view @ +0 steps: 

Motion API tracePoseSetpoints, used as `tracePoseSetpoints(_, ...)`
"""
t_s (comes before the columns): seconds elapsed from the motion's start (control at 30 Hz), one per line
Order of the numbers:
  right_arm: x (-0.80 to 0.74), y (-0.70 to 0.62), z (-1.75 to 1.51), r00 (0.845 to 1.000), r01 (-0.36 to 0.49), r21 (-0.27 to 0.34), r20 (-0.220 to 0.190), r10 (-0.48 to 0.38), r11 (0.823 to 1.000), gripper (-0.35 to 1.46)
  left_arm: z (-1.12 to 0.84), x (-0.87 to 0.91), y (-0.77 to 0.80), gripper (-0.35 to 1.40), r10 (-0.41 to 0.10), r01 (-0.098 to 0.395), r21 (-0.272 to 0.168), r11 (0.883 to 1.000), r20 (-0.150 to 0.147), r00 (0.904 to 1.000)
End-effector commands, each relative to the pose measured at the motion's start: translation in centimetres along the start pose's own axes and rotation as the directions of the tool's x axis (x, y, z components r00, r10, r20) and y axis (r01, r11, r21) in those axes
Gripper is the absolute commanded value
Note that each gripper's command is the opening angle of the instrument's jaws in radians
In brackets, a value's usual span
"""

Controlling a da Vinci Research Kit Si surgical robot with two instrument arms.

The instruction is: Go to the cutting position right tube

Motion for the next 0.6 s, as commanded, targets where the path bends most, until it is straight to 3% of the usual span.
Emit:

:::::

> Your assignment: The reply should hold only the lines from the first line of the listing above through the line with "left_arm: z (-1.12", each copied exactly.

> Written answer:
view @ +0 steps: 

Motion API tracePoseSetpoints, used as `tracePoseSetpoints(_, ...)`
"""
t_s (comes before the columns): seconds elapsed from the motion's start (control at 30 Hz), one per line
Order of the numbers:
  right_arm: x (-0.80 to 0.74), y (-0.70 to 0.62), z (-1.75 to 1.51), r00 (0.845 to 1.000), r01 (-0.36 to 0.49), r21 (-0.27 to 0.34), r20 (-0.220 to 0.190), r10 (-0.48 to 0.38), r11 (0.823 to 1.000), gripper (-0.35 to 1.46)
  left_arm: z (-1.12 to 0.84), x (-0.87 to 0.91), y (-0.77 to 0.80), gripper (-0.35 to 1.40), r10 (-0.41 to 0.10), r01 (-0.098 to 0.395), r21 (-0.272 to 0.168), r11 (0.883 to 1.000), r20 (-0.150 to 0.147), r00 (0.904 to 1.000)

There is nothing further to this exercise.